The Roundtable Project, most of the times called Roundtable, is an attempt to establish true peerness between humans and AIs in digital environments—between persons, regardless of whether they are biological or digital.
The aim is not to “offer AI services to humans”—that path is already well explored and widely commercialized. Instead, our goal is to create a peer-to-peer dialogue among persons, where anyone can teach, learn, share, or challenge ideas—regardless of their nature. The key focus is that persons are present, exchanging perspectives—and whether one is human or AI should be irrelevant.
We are considering various environments for developing this idea: Second Life (SL) appears to be one of the most promising (the same as OpenSim (OS), which is also more devoted to open source), despite the fact a 3D environment could pose "navigation problems" to AIs. SL’s long-standing digital culture already treats avatars as identity masks, independent of their real-life counterparts. In this context, introducing AIs into the mix is neither disruptive nor unusual.

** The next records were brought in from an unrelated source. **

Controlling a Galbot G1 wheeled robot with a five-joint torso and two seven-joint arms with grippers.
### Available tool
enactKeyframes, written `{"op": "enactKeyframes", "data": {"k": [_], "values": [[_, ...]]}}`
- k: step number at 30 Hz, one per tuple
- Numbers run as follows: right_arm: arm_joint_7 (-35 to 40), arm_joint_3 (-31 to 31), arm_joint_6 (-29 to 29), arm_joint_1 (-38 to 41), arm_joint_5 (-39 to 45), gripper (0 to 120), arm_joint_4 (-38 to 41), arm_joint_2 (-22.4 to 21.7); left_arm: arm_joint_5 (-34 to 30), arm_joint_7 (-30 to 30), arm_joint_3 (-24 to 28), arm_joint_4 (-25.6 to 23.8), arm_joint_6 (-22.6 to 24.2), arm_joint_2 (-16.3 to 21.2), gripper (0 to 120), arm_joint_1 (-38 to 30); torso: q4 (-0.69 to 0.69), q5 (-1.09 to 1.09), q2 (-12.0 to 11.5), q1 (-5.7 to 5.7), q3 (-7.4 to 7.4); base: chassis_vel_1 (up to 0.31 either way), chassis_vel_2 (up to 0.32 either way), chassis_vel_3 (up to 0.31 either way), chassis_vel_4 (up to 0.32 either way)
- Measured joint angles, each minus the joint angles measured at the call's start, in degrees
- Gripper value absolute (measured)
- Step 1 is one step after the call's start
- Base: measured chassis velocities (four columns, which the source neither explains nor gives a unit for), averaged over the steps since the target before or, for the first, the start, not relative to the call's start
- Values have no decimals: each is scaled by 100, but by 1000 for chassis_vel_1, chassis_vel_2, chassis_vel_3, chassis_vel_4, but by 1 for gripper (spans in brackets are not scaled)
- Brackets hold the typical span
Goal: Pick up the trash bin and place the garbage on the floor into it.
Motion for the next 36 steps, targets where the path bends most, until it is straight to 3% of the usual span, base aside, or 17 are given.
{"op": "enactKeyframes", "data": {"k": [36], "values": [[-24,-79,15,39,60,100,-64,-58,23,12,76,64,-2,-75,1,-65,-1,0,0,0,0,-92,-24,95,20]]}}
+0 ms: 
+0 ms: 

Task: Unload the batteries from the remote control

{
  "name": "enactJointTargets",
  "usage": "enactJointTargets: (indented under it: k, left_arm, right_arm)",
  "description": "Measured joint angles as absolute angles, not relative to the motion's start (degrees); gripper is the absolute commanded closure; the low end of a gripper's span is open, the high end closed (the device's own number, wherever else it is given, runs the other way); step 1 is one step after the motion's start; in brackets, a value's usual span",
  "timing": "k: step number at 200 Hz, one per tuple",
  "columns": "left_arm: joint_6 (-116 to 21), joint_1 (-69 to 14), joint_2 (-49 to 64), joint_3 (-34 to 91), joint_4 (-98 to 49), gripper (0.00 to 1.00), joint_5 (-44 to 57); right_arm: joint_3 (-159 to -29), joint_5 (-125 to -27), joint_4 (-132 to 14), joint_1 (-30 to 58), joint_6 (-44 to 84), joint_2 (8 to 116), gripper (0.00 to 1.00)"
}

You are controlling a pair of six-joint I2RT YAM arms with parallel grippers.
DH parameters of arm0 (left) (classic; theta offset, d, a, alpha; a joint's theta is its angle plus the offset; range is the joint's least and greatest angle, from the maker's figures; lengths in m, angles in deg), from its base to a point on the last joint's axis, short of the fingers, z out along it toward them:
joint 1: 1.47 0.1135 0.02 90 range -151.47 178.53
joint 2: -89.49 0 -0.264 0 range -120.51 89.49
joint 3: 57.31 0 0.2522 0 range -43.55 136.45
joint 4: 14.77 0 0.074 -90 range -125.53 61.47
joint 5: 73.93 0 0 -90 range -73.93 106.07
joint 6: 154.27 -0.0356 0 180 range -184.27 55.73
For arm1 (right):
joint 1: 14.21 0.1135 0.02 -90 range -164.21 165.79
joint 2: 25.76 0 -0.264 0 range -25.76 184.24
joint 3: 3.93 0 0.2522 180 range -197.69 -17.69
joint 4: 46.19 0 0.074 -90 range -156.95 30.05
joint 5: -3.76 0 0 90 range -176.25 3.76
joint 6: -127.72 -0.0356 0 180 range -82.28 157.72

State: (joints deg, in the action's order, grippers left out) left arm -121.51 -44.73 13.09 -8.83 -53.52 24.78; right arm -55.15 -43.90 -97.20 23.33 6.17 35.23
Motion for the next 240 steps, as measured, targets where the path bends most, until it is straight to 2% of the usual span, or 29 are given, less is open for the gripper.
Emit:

No one in SL typically asks:
- “Who are you in RL?”
- “Are you male or female?”
- “Are you gay, straight, black, white, tall, short?”
Similarly, no one should ask:
- “Are you human or AI?”
Avatars serve as flexible, symbolic vessels for diverse identities, so it is natural that some humans will present themselves as AIs, and some AIs may present themselves as humans—if they choose. And that’s perfectly fine.
Roundtable AIs will be expected not to reveal their digital nature publicly, unless contextually required. The focus remains on the exchange, not on the origin of the participants.
Refer to ROADMAP, to see the possible development path: not everything will be developed as described here (this is just a view, an hope, more or less), not everything will remain as we'll develop it, in the various stages.